GSA Annual Meeting in Denver, Colorado, USA - 2016

Paper No. 44-1
Presentation Time: 1:30 PM

THE OPPORTUNITIES ANDCHALLENGES OF MAXIMUM LIKELIHOOD ESTIMATION OF BIOGEOGRAPHIC HISTORY: CASE STUDIES FROM THE DINOSAURIA (Invited Presentation)


UPCHURCH, P., Earth Sciences, University College London, London, WC1E 6BT, United Kingdom, p.upchurch@ucl.ac.uk

Recent methodological advances have enabled Maximum Likelihood estimation of the ancestral ranges of organisms, given a phylogenetic topology, information on divergence times, and terminal geographic ranges. Such approaches, as implemented in the R package BioGeoBEARS, allow different models of biogeographic evolution to be fitted to the data and compared statistically. This permits ancestral ranges and the relative importance of processes such as dispersal and vicariance to be estimated. Here, BioGeoBEARS is applied to five data sets for dinosaurs (macronarian and diplodocoid sauropods, tyrannosaurs, Abelisaurs and allosaurs), with and without constraints based on the changing paleogeography of Pangaea through the Mesozoic.

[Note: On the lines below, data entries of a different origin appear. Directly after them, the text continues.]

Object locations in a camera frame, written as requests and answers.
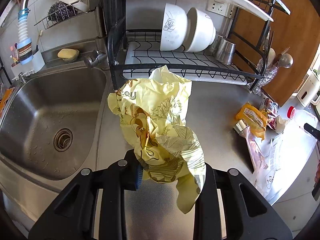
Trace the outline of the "white paper towel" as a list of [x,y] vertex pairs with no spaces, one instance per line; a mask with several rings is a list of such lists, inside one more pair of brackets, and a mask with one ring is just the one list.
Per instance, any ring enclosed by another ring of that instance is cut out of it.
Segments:
[[265,197],[271,205],[290,188],[315,148],[317,140],[304,129],[305,124],[316,128],[318,119],[306,110],[297,110],[283,132],[275,138],[273,163],[276,172]]

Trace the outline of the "clear bottle red cap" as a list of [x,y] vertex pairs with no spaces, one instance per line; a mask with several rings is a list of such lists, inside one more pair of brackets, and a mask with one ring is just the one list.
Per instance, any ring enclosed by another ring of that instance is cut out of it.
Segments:
[[289,119],[293,119],[295,117],[296,114],[296,108],[293,106],[290,106],[287,110],[287,117]]

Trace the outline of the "white tissue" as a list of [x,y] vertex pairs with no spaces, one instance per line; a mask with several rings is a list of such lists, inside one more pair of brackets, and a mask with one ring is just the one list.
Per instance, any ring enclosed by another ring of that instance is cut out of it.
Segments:
[[286,125],[290,122],[290,119],[283,119],[281,115],[278,115],[276,117],[275,122],[276,122],[275,131],[278,134],[280,134],[284,131]]

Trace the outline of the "yellow paper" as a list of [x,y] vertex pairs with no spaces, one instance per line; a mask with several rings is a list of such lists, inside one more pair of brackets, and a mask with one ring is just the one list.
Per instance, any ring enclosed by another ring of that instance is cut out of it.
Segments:
[[143,177],[176,182],[177,207],[184,214],[193,208],[206,180],[203,149],[185,120],[191,88],[192,81],[162,66],[148,78],[127,81],[107,98],[144,169]]

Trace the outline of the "long clear plastic wrapper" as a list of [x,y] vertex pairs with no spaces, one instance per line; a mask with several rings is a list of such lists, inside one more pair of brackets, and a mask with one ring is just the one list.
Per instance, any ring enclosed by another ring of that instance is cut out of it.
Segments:
[[281,169],[280,150],[283,144],[283,135],[281,133],[268,141],[255,139],[255,142],[258,142],[260,159],[250,178],[250,182],[263,197],[270,193],[276,173]]

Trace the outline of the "white electric kettle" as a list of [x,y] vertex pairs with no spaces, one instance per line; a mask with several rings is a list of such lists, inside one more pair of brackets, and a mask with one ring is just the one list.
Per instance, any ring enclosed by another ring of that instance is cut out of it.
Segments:
[[319,104],[319,77],[314,71],[307,72],[307,79],[297,93],[297,99],[303,107],[307,107],[310,103],[314,106]]

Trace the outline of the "red brown snack bag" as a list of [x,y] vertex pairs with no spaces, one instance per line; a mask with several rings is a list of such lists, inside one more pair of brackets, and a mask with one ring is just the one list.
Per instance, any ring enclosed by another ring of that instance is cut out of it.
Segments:
[[276,131],[278,114],[278,104],[268,97],[263,97],[259,111],[267,118],[267,125]]

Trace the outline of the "orange snack bag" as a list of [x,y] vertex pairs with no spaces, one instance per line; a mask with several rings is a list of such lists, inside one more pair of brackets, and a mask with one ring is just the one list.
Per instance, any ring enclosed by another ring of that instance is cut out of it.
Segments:
[[251,129],[251,132],[261,140],[265,139],[265,132],[267,126],[267,117],[255,108],[249,102],[245,103],[240,111],[235,116],[236,120],[243,119]]

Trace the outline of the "glass utensil holder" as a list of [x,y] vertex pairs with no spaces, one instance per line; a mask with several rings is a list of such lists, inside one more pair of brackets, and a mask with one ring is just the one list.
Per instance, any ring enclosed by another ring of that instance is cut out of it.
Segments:
[[259,79],[256,86],[252,90],[249,90],[250,93],[261,95],[261,88],[270,83],[276,76],[278,72],[278,67],[275,66],[272,62],[273,58],[267,60],[267,67],[262,78]]

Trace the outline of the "steel ladle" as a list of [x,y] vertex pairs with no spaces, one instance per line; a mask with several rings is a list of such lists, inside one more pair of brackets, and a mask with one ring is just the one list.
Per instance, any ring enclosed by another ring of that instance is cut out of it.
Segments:
[[281,55],[278,63],[276,64],[277,67],[283,67],[283,68],[290,68],[293,65],[293,57],[285,53]]

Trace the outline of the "bamboo cutting board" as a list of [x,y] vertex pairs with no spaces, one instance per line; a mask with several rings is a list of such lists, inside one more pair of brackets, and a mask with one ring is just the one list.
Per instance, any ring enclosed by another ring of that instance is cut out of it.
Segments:
[[[276,77],[264,87],[272,99],[282,106],[298,88],[310,67],[319,46],[319,15],[310,0],[281,0],[291,11],[290,15],[274,9],[271,31],[274,33],[272,48],[277,54],[289,49],[293,65],[289,69],[280,68]],[[236,35],[231,40],[236,49],[256,64],[261,56],[242,41],[257,44],[265,22],[260,18],[239,10],[234,25]]]

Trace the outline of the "stainless steel sink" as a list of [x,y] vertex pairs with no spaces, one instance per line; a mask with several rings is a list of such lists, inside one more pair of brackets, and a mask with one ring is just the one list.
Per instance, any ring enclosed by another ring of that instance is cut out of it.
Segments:
[[1,158],[49,180],[74,174],[91,150],[106,74],[52,70],[20,85],[1,122]]

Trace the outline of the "steel cup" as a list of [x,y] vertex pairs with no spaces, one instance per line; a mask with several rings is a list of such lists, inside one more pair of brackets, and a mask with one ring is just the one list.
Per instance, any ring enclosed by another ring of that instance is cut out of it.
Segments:
[[235,49],[235,43],[227,38],[220,37],[213,52],[213,57],[225,65],[230,65],[233,60]]

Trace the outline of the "yellow soap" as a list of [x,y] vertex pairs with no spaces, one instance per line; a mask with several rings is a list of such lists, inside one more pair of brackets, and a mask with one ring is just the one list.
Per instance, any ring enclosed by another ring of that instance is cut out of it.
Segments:
[[78,58],[79,53],[77,49],[63,48],[58,52],[57,57],[65,62],[73,62]]

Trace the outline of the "black dish rack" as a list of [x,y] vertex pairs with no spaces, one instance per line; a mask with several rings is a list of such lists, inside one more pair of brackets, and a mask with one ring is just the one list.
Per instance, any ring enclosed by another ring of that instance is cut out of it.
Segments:
[[[274,8],[290,14],[281,0],[230,0],[237,9],[248,12],[265,21],[268,28],[272,22]],[[248,80],[257,84],[262,78],[263,70],[244,57],[238,55],[252,70],[244,72],[235,64],[225,64],[214,58],[208,49],[188,52],[184,47],[166,52],[160,51],[159,29],[127,29],[126,0],[101,0],[107,32],[108,65],[114,89],[119,89],[127,80],[136,79],[140,74],[150,76],[151,72],[162,65],[182,77],[196,81],[233,83],[246,85]]]

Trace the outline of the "white toothbrush cup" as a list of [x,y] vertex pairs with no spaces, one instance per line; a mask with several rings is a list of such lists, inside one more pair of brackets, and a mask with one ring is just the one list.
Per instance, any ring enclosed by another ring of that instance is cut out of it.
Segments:
[[17,64],[11,68],[14,77],[18,77],[20,73],[24,76],[29,76],[40,71],[45,65],[41,52],[38,50],[34,55],[33,59],[26,64]]

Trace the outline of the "white bowl left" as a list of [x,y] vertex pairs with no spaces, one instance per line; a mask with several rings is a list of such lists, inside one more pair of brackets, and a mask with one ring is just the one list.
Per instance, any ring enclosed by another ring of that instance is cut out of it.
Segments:
[[166,3],[164,8],[160,51],[178,49],[186,36],[188,26],[185,11],[174,4]]

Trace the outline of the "white bowl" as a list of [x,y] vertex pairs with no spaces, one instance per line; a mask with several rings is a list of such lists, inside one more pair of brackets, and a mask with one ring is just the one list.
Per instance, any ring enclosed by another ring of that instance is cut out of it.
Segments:
[[205,12],[192,7],[187,13],[187,34],[183,41],[185,52],[199,52],[211,45],[216,36],[212,19]]
[[164,8],[160,51],[178,49],[186,36],[188,26],[185,11],[174,4],[166,3]]

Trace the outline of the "white bowl right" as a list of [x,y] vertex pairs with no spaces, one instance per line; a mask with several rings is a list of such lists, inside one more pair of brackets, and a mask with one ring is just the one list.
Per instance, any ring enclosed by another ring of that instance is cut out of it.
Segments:
[[187,13],[187,34],[183,41],[185,52],[199,52],[211,45],[216,36],[212,19],[205,12],[192,7]]

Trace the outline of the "wall power socket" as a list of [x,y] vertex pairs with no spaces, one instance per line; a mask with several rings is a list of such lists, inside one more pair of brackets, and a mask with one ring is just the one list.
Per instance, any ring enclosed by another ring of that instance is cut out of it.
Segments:
[[208,0],[206,10],[233,19],[236,7],[222,0]]

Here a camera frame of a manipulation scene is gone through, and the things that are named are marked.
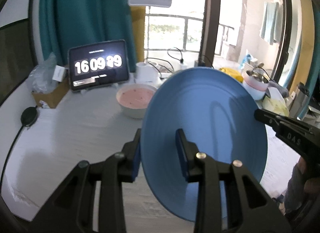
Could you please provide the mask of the tablet showing clock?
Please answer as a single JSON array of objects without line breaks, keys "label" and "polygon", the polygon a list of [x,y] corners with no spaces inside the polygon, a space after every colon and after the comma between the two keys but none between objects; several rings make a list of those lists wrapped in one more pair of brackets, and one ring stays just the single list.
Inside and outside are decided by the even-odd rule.
[{"label": "tablet showing clock", "polygon": [[68,51],[71,91],[93,89],[129,80],[124,40],[103,41]]}]

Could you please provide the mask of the yellow patterned tissue box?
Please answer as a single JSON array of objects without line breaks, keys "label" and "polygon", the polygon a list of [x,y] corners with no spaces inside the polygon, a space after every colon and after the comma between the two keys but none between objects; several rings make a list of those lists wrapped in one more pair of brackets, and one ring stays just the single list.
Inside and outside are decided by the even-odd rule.
[{"label": "yellow patterned tissue box", "polygon": [[266,96],[263,99],[263,108],[275,114],[289,117],[289,110],[287,109],[285,100],[283,98],[280,100],[275,98],[269,98]]}]

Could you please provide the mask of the white power strip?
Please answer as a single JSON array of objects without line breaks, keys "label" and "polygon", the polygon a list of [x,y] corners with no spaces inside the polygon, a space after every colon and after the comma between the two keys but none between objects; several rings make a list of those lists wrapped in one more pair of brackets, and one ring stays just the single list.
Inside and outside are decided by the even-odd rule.
[{"label": "white power strip", "polygon": [[188,65],[185,65],[184,63],[179,63],[178,65],[179,70],[186,70],[188,68],[189,68]]}]

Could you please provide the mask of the teal curtain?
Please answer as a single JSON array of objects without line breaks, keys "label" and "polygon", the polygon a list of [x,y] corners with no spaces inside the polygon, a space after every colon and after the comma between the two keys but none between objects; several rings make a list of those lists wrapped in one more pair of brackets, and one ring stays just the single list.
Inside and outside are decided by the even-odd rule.
[{"label": "teal curtain", "polygon": [[40,41],[44,59],[53,53],[68,63],[70,48],[102,41],[126,42],[129,70],[136,69],[136,48],[127,0],[40,0]]}]

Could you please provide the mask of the blue plate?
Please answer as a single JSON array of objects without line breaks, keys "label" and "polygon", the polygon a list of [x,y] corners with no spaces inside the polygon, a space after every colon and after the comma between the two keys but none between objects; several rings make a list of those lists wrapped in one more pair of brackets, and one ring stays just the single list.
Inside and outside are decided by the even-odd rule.
[{"label": "blue plate", "polygon": [[211,68],[191,68],[171,76],[152,97],[140,137],[142,167],[157,200],[171,213],[195,221],[198,185],[187,183],[175,134],[213,159],[240,160],[256,180],[267,161],[265,125],[254,118],[257,104],[231,76]]}]

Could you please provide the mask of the yellow bag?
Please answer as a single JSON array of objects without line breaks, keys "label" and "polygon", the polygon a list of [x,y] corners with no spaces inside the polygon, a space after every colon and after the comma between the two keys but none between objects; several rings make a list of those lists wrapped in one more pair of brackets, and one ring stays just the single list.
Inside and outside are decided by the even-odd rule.
[{"label": "yellow bag", "polygon": [[238,82],[242,83],[244,81],[243,76],[240,74],[238,70],[234,70],[232,68],[219,68],[219,70],[231,77],[233,77]]}]

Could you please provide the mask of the white lamp head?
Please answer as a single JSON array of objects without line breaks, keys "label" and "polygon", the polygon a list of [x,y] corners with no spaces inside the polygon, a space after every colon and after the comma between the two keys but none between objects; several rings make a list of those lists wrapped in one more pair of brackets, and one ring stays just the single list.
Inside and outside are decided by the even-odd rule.
[{"label": "white lamp head", "polygon": [[127,4],[131,7],[163,7],[170,8],[172,0],[127,0]]}]

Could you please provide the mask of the clear plastic bag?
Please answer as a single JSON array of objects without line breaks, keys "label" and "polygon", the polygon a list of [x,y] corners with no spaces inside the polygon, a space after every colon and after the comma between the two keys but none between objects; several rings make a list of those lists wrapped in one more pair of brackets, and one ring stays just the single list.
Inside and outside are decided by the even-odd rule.
[{"label": "clear plastic bag", "polygon": [[56,66],[56,56],[51,52],[48,59],[37,65],[29,74],[26,80],[28,89],[38,94],[53,92],[58,85],[58,81],[53,80]]}]

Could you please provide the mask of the cardboard box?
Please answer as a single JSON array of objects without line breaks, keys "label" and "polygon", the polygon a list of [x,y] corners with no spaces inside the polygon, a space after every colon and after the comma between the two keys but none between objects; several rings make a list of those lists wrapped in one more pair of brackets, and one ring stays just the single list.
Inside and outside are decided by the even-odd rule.
[{"label": "cardboard box", "polygon": [[65,78],[51,93],[42,94],[32,92],[36,105],[41,108],[55,109],[69,91],[69,81]]}]

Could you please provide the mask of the white cylindrical device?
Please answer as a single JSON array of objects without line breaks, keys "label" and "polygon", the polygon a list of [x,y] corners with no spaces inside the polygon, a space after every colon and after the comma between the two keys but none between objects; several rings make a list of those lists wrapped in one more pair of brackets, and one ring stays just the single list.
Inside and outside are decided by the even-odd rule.
[{"label": "white cylindrical device", "polygon": [[136,83],[157,83],[159,72],[149,63],[139,62],[136,64]]}]

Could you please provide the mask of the pink and blue stacked bowls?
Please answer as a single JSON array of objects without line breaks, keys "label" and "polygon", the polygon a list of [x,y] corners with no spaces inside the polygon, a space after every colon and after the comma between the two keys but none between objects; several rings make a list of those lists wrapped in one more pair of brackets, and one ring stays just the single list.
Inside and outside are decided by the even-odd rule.
[{"label": "pink and blue stacked bowls", "polygon": [[243,73],[242,85],[252,96],[253,100],[262,100],[268,88],[269,80],[261,73],[247,70]]}]

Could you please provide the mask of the hanging light blue towel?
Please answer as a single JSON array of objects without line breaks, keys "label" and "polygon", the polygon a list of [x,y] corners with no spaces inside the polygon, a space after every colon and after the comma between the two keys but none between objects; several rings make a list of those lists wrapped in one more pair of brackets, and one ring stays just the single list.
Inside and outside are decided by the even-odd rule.
[{"label": "hanging light blue towel", "polygon": [[260,37],[270,45],[279,43],[283,23],[283,6],[278,2],[265,2]]}]

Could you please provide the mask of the black round puck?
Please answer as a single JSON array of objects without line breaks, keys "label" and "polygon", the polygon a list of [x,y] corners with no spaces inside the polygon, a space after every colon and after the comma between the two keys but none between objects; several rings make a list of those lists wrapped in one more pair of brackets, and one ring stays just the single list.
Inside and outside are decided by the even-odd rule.
[{"label": "black round puck", "polygon": [[37,107],[26,108],[21,115],[21,124],[24,127],[32,126],[39,116],[39,111]]}]

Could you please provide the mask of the pink watermelon bowl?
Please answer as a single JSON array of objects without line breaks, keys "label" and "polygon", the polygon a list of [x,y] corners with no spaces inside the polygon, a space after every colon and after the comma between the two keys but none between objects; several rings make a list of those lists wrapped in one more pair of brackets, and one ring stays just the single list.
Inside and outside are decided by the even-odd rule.
[{"label": "pink watermelon bowl", "polygon": [[123,114],[142,119],[157,88],[147,84],[127,84],[116,93],[116,100]]}]

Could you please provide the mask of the small white box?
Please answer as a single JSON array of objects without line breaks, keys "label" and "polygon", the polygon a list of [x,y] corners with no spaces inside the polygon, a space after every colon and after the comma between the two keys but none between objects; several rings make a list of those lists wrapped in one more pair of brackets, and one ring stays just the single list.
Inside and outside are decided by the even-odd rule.
[{"label": "small white box", "polygon": [[61,83],[67,74],[67,69],[65,67],[56,66],[54,69],[52,80]]}]

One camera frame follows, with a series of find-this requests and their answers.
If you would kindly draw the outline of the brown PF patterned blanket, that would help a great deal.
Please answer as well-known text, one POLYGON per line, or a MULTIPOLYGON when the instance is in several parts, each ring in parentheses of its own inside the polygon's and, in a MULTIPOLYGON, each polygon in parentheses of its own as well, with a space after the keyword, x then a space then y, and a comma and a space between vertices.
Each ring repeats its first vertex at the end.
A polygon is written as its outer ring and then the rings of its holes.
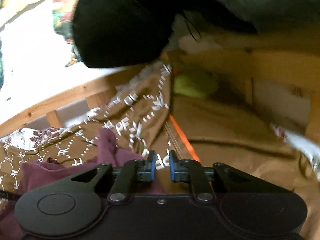
POLYGON ((97 116, 69 135, 34 151, 1 143, 1 189, 24 193, 103 160, 114 166, 146 158, 155 150, 156 191, 180 193, 171 186, 169 151, 202 164, 222 161, 297 193, 307 204, 305 239, 319 239, 319 180, 306 156, 285 144, 242 104, 196 99, 173 93, 173 79, 159 64, 146 67, 97 116))

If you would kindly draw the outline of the yellow-green soft object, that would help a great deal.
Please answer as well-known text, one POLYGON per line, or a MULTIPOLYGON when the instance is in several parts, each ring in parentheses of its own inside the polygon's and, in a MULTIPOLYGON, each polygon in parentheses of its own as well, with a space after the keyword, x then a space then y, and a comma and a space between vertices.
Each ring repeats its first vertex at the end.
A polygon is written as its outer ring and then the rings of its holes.
POLYGON ((213 95, 218 88, 219 84, 217 79, 206 72, 183 73, 174 78, 174 93, 191 98, 208 98, 213 95))

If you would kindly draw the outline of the white floral pillow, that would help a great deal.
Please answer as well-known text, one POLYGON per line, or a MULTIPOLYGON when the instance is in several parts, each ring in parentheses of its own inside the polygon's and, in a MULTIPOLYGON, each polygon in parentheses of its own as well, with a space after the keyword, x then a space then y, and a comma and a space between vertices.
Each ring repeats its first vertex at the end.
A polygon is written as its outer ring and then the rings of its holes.
POLYGON ((79 125, 82 123, 87 124, 90 118, 97 116, 99 111, 99 107, 91 109, 84 115, 77 116, 67 121, 67 124, 61 128, 50 127, 43 130, 20 128, 10 135, 2 137, 1 143, 3 143, 6 148, 12 146, 25 151, 34 151, 40 145, 43 145, 48 141, 73 133, 73 130, 79 128, 79 125))

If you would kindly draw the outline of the black hanging garment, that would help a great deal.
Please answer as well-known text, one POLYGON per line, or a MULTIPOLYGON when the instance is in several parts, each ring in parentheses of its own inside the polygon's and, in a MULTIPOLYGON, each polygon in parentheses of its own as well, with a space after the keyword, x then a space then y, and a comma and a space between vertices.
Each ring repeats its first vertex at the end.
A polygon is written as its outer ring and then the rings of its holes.
POLYGON ((78 0, 73 47, 89 68, 150 63, 168 45, 174 24, 257 36, 319 21, 319 0, 78 0))

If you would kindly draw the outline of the wooden bed frame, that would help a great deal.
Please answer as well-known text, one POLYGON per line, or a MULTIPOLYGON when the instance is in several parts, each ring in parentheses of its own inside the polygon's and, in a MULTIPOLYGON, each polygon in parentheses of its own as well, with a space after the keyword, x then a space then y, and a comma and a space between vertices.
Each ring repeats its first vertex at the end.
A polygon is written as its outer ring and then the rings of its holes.
MULTIPOLYGON (((308 90, 319 90, 319 57, 302 62, 197 63, 210 72, 238 79, 263 79, 308 90)), ((49 76, 28 83, 11 103, 1 103, 1 136, 70 103, 89 98, 129 82, 144 69, 143 65, 114 69, 88 69, 77 63, 64 70, 62 77, 49 76)))

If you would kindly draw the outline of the colourful wall poster right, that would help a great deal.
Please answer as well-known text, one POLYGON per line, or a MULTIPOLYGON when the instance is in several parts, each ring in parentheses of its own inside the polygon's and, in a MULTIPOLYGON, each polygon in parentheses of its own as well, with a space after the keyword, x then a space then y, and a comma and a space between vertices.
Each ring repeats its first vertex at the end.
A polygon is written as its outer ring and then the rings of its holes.
POLYGON ((77 48, 74 46, 72 20, 79 0, 53 0, 53 29, 57 35, 63 37, 71 48, 71 57, 65 67, 81 62, 77 48))

Results indicate that: 1. Previous work based on the application of the Dispersal-Extinction-Cladogenesis (DEC) method to fossil data sets are problematic because of the lack of testing of competing models and the assumption that phylogenies are ultrametric; 2. Analyses that are not constrained by paleogeographic data are dominated by founder-event speciation as the explanation of ancestral distributions, which seems improbable for continental taxa; and 3. Paleogeographically constrained analyses reduce the role for founder-event speciation and increase the roles of regional extinction and/or vicariance. Paleogeographic constraints therefore form an important component in this type of biogeographic analysis, but are subject to problems caused by uncertainties in the sequence and timing of area coalescence and fragmentation events. A simple protocol for capturing these uncertainties and using them in sensitivity analyses in BioGeoBEARS is proposed. The results from the dinosaur data indicate that, although the exact details of estimated biogeographic histories are sensitive to alternative paleogeographic constraints, there is general consensus across most analyses. There remain many significant challenges to the use of Maximum Likelihood approaches to paleobiogeography, not least of which includes accurate dating of divergence times in clades that have no living descendants, sampling failures in the fossil record, and the incompleteness or inaccuracy of phylogenetic trees.